HTTP request sent, awaiting response... 200 OK
Length: unspecified [application/x-gzip]
Saving to: ‘MNIST.tar.gz’

MNIST.tar.gz            [               <=>  ]  33.20M  5.02MB/s    in 21s     

2023-04-10 14:17:43 (1.61 MB/s) - ‘MNIST.tar.gz’ saved [34813078]

MNIST/
MNIST/raw/
MNIST/raw/train-labels-idx1-ubyte
MNIST/raw/t10k-labels-idx1-ubyte.gz
MNIST/raw/t10k-labels-idx1-ubyte
MNIST/raw/t10k-images-idx3-ubyte.gz
MNIST/raw/train-images-idx3-ubyte
MNIST/raw/train-labels-idx1-ubyte.gz
MNIST/raw/t10k-images-idx3-ubyte
MNIST/raw/tra

In [3]:
# 이미지 변환기
# 참조: https://github.com/pytorch/examples/blob/main/mnist/main.py
transform = transforms.Compose([transforms.ToTensor(),
                                transforms.Normalize((0.1307,), (0.3081,))])

# MNIST 데이터 다운
mnist_train = MNIST(os.getcwd(), train=True,  download=True, transform=transform)
mnist_test  = MNIST(os.getcwd(), train=False, download=True, transform=transform)

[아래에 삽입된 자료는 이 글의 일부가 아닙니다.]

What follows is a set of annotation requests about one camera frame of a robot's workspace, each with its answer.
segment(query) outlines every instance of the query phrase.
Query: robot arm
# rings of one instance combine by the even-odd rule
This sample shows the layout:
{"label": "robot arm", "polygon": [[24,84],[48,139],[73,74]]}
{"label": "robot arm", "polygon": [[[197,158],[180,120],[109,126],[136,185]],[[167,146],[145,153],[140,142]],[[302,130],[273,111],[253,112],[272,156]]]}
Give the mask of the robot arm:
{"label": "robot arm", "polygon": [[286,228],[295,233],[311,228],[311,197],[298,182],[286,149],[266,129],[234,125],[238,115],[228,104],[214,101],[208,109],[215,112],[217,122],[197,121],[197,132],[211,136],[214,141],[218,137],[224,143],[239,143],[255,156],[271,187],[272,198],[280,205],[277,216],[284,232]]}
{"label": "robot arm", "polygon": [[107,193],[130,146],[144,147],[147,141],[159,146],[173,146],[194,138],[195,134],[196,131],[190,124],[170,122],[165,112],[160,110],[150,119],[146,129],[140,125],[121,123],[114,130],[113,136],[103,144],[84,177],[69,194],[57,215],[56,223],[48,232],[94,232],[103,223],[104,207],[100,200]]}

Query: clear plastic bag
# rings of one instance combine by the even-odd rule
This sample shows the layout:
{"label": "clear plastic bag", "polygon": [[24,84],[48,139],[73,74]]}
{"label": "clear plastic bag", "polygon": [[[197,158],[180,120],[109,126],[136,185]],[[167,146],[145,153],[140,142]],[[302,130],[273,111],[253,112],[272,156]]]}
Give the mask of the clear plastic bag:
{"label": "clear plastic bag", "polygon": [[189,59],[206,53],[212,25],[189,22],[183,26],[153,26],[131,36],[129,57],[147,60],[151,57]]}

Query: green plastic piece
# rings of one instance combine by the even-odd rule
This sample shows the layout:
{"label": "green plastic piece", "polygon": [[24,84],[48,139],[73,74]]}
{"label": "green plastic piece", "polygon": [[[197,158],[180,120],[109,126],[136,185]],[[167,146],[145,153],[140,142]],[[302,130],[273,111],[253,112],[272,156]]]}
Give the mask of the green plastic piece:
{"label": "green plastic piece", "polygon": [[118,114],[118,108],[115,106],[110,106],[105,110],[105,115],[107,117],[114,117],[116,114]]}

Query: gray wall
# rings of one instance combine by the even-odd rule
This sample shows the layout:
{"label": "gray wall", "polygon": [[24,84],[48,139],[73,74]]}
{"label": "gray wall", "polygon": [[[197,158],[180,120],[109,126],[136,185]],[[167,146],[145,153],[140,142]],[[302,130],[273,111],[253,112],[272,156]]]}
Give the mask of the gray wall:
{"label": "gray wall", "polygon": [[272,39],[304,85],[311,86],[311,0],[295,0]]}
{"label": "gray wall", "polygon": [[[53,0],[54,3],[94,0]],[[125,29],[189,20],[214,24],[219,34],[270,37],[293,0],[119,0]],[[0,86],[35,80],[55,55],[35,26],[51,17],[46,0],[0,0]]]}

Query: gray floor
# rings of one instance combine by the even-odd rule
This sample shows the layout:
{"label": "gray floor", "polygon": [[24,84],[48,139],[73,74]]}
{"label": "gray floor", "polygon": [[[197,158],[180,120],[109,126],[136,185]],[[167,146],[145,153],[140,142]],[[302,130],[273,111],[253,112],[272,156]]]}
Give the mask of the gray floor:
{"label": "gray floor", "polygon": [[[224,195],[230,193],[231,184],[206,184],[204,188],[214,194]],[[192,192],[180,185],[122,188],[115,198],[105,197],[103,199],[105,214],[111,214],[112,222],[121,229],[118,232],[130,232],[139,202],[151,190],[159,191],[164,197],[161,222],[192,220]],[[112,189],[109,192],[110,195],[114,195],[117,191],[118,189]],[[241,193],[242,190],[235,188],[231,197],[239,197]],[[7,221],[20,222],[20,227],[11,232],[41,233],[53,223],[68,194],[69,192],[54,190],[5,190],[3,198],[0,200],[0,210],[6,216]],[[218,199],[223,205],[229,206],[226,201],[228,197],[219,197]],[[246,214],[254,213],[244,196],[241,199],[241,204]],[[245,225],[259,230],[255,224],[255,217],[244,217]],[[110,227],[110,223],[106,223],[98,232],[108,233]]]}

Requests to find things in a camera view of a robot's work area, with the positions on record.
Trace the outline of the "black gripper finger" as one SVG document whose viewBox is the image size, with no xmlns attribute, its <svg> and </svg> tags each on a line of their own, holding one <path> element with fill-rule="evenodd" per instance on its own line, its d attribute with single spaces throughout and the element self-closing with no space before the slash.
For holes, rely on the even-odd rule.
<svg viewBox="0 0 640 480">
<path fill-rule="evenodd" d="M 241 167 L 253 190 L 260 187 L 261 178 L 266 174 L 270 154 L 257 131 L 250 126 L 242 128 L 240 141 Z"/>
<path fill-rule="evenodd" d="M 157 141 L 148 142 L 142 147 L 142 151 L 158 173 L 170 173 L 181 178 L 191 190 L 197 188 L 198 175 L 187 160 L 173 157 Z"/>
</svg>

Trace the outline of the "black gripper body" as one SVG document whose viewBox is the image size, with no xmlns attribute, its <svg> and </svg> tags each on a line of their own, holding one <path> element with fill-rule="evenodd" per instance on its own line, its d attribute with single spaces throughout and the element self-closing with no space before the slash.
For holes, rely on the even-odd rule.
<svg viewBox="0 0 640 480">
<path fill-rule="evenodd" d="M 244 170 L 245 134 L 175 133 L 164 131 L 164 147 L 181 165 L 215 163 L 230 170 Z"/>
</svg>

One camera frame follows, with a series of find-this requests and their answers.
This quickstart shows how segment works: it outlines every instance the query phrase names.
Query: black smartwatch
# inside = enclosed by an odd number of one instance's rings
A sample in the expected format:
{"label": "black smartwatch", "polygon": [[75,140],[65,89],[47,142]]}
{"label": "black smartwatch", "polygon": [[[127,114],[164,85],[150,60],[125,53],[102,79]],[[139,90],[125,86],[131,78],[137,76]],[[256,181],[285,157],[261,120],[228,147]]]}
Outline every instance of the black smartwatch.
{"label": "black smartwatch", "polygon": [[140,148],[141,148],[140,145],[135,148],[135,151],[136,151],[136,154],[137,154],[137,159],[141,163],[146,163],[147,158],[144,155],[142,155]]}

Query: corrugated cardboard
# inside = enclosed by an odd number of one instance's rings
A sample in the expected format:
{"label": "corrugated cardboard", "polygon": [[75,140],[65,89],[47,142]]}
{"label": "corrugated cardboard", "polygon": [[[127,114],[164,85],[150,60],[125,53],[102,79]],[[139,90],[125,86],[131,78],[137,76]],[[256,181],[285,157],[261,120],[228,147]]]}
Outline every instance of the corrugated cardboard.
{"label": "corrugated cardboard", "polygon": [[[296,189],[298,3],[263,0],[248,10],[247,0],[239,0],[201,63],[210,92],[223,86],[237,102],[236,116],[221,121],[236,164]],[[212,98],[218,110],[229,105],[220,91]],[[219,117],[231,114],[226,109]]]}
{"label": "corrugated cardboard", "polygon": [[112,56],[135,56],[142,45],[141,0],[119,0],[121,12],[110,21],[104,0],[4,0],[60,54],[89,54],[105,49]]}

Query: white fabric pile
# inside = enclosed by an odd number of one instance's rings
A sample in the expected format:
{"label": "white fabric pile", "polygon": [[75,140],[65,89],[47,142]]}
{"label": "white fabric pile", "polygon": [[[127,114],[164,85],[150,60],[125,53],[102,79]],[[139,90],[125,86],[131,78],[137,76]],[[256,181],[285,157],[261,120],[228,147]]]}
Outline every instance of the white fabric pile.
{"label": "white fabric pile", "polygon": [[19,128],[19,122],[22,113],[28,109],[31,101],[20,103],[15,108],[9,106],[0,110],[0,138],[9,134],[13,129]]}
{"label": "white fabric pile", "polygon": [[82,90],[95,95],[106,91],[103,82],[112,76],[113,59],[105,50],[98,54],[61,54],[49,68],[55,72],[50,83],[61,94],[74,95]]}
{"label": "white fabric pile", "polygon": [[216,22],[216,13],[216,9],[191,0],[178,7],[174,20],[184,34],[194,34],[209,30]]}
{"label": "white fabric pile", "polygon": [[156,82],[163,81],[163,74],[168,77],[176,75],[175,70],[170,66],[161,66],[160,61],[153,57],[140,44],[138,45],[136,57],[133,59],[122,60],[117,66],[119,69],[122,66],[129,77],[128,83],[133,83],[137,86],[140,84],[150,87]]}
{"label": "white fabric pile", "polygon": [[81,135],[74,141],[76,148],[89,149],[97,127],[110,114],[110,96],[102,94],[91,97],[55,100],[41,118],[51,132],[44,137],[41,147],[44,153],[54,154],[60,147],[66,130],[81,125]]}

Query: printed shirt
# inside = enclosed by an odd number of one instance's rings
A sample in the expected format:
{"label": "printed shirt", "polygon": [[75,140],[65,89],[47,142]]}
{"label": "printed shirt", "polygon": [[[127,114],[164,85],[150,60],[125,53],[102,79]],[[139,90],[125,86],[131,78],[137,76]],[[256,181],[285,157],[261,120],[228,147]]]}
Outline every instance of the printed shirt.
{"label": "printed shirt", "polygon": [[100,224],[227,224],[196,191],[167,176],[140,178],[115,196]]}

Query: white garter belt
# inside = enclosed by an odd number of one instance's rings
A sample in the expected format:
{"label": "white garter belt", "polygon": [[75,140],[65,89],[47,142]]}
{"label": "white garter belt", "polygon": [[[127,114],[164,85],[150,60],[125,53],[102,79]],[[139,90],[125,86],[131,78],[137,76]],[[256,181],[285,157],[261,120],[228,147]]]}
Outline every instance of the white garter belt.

# Number of Train Datasets : 55000
# Number of Validation Datasets : 5000
mnist_train, mnist_val = random_split(mnist_train, [55000, 5000])

### Init DataLoader

In [4]:
mnist_train_dataloader = DataLoader(mnist_train, batch_size=64, shuffle=True) # <-- shuffle is important!

In [5]:
mnist_val_dataloader   = DataLoader(mnist_val, batch_size=64)

In [6]:
mnist_test_dataloader  = DataLoader(mnist_test, batch_size=64)

## Model Implementation

In [10]:
class Net(nn.Module):
  def __init__(self):
    super(Net, self).__init__()
    self.layer_1 = nn.Linear(28 * 28, 128)
    self.layer_2 = nn.Linear(128, 256)
    self.layer_3 = nn.Linear(256, 10)

  def forward(self, x):
      batch_size, channelds, width, height = x.size()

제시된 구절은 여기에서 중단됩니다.